(Records drawn from a dataset)
+++
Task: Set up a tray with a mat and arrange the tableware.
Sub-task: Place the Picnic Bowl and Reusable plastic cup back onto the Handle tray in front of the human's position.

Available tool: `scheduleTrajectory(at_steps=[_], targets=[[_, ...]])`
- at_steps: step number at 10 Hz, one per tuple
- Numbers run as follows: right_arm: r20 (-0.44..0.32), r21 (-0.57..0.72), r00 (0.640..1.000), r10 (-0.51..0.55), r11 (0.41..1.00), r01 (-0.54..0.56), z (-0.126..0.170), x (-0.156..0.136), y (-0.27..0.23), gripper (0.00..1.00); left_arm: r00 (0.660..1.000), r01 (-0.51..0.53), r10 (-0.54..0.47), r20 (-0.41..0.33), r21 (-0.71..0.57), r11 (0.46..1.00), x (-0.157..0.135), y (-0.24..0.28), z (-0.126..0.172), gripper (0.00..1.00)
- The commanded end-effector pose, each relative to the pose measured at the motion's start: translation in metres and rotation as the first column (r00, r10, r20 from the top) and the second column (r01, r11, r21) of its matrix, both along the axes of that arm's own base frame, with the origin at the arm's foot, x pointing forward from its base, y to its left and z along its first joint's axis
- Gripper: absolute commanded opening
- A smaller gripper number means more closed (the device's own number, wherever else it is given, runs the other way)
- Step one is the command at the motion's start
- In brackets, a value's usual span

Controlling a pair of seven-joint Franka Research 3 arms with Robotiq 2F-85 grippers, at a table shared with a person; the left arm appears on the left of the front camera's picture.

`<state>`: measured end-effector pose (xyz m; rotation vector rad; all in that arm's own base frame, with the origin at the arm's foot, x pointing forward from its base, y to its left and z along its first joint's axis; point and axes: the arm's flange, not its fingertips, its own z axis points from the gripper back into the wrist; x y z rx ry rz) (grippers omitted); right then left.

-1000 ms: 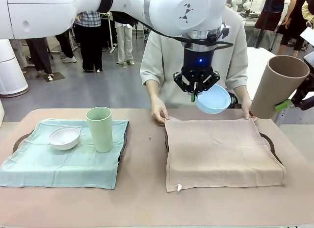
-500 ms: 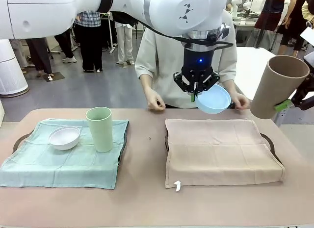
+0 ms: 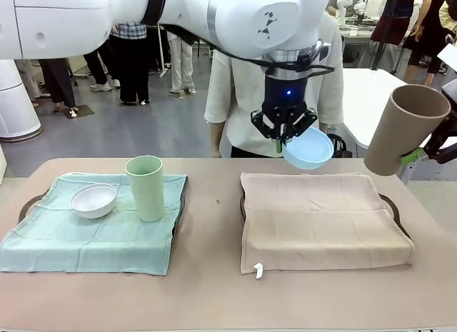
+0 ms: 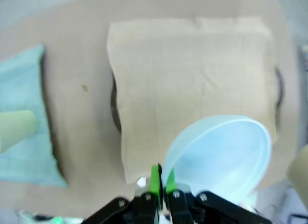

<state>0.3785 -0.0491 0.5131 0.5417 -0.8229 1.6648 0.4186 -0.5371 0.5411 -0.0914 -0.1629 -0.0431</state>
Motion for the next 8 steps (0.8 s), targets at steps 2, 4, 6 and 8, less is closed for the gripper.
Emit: scheduleTrajectory(at_steps=[2, 4, 6, 8], targets=[[-0.056, 0.059, 0.997, 0.060, 0.997, -0.057, -0.044, 0.047, -0.012, 0.81, 0.991, 0.013, -0.035, -0.131, -0.168, 0.986, 0.013, 0.043, -0.056, 0.04], [-0.111, 0.054, 0.991, 0.074, 0.996, -0.068, -0.076, 0.067, -0.005, 0.81, 0.982, -0.008, -0.025, -0.189, -0.171, 0.985, 0.017, 0.052, -0.089, 0.04], [-0.142, 0.056, 0.986, 0.083, 0.996, -0.076, -0.106, 0.087, 0.001, 0.81, 0.974, -0.037, 0.005, -0.228, -0.133, 0.990, 0.028, 0.057, -0.114, 0.04], [-0.177, 0.055, 0.982, 0.065, 0.997, -0.056, -0.124, 0.098, 0.000, 0.81, 0.971, -0.047, 0.023, -0.238, -0.097, 0.994, 0.036, 0.055, -0.126, 0.04]])
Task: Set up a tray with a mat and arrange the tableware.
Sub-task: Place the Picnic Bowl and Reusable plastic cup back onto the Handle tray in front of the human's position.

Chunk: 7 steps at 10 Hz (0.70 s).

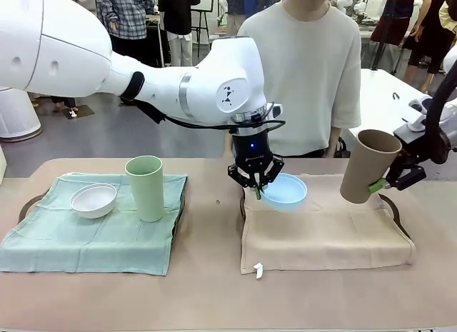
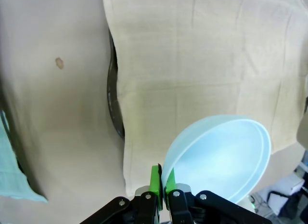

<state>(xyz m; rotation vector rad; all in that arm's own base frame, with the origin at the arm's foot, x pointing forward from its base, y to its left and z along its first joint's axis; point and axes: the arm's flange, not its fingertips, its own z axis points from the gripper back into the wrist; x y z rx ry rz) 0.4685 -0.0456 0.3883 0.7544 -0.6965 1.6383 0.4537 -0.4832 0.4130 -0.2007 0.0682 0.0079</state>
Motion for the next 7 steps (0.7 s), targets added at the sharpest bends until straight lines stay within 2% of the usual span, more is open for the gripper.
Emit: scheduleTrajectory(at_steps=[1, 2, 5, 7], targets=[[0.008, -0.037, 0.998, -0.060, 0.998, 0.060, 0.002, 0.010, -0.003, 0.81, 1.000, -0.002, 0.002, -0.002, 0.009, 1.000, 0.003, -0.002, 0.006, 0.04], [0.000, 0.000, 1.000, 0.000, 1.000, 0.000, 0.000, 0.000, 0.000, 0.81, 1.000, 0.000, 0.000, 0.000, 0.000, 1.000, 0.000, 0.000, 0.000, 0.04], [-0.001, -0.013, 1.000, -0.011, 1.000, 0.011, -0.005, 0.004, -0.001, 0.81, 1.000, 0.001, -0.001, -0.004, 0.002, 1.000, 0.001, -0.001, -0.001, 0.04], [-0.059, 0.012, 0.998, 0.002, 1.000, -0.002, -0.031, 0.014, -0.004, 0.81, 1.000, -0.006, 0.006, 0.001, 0.011, 1.000, 0.013, -0.009, -0.015, 0.04]])
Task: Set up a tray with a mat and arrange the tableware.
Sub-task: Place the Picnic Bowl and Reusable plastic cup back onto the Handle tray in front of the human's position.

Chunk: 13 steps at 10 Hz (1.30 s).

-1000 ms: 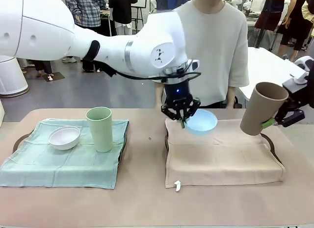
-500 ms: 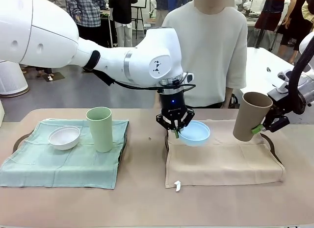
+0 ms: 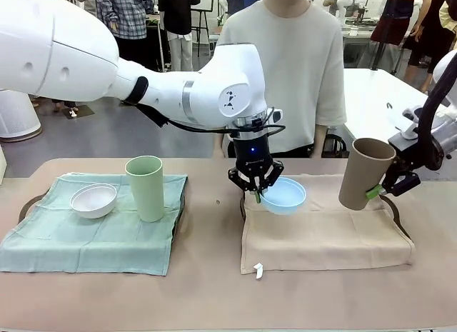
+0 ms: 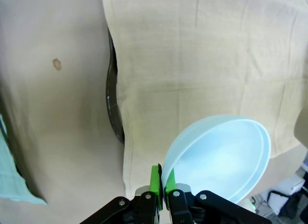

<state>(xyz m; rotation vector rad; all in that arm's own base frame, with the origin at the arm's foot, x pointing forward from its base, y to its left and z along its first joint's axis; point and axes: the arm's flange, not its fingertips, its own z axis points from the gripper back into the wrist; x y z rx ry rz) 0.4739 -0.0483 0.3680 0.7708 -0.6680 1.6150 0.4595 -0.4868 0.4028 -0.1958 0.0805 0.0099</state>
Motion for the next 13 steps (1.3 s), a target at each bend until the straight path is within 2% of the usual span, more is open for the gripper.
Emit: scheduleTrajectory(at_steps=[1, 5, 13], targets=[[-0.032, 0.023, 0.999, 0.013, 1.000, -0.012, -0.019, 0.011, -0.001, 0.81, 1.000, -0.002, 0.002, 0.023, 0.007, 1.000, 0.013, -0.010, -0.009, 0.04], [-0.037, 0.008, 0.999, 0.034, 0.999, -0.033, -0.045, 0.019, 0.006, 0.81, 1.000, 0.003, -0.003, 0.016, 0.009, 1.000, 0.031, -0.022, -0.029, 0.04], [-0.031, -0.005, 0.998, 0.047, 0.999, -0.047, -0.068, 0.031, 0.007, 0.81, 1.000, 0.027, -0.027, -0.001, 0.056, 0.998, 0.037, -0.023, -0.053, 0.04]])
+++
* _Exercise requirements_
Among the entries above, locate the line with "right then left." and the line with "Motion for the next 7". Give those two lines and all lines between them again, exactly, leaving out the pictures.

* _Exercise answer_
`<state>`: measured end-effector pose (xyz m; rotation vector rad; all in that arm's own base frame, with the origin at the arm's foot, x pointing forward from its base, y to its left and z along its first joint's axis; point and axes: the arm's flange, not its fingertips, its own z axis points from the gripper back into the wrist; x y z rx ry rz) (grippers omitted); right then left.

-1000 ms: 
-500 ms: 
+0 ms: 
+0 ms: 

<state>0.3785 -0.0491 0.5131 0.5417 -0.8229 1.6648 0.4186 -0.5371 0.5411 -0.0914 -0.1629 -0.0431</state>
Motion for the next 8 steps (0.8 s), targets at steps 2, 4, 6 and 8, less is closed for the gripper.
Emit: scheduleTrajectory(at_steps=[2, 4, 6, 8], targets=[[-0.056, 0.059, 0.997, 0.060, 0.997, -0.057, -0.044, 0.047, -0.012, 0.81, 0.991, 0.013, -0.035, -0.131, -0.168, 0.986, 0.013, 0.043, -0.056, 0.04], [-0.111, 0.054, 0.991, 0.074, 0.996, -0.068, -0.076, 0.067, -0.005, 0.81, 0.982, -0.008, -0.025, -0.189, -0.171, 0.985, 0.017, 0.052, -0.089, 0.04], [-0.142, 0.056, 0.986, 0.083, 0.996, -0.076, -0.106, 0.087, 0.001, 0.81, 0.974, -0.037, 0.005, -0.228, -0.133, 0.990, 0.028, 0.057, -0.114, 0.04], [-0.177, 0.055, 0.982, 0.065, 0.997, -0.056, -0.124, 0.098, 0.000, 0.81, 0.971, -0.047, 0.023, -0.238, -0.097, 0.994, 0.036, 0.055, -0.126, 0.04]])
Task: Set up a tray with a mat and arrange the tableware.
Sub-task: Place the Picnic Bowl and Reusable plastic cup back onto the Handle tray in front of the human's position.

Chunk: 7 steps at 10 Hz (0.70 s).


<state>(xyz m; rotation vector rad; all in that arm's own base frame, with the origin at the arm's foot, x pointing forward from its base, y to its left and z along its first joint's axis; point and axes: the arm's flange, not its fingertips, its own z axis points from the gripper back into the wrist; x y z rx ry rz) 0.4685 -0.0456 0.3883 0.7544 -0.6965 1.6383 0.4537 -0.4832 0.4130 -0.2007 0.0682 0.0079</state>
Motion for the next 7 steps (0.7 s), targets added at the sharpest bends until straight lines stay within 2% of the usual span, more is open for the gripper.

There is nothing further to this answer.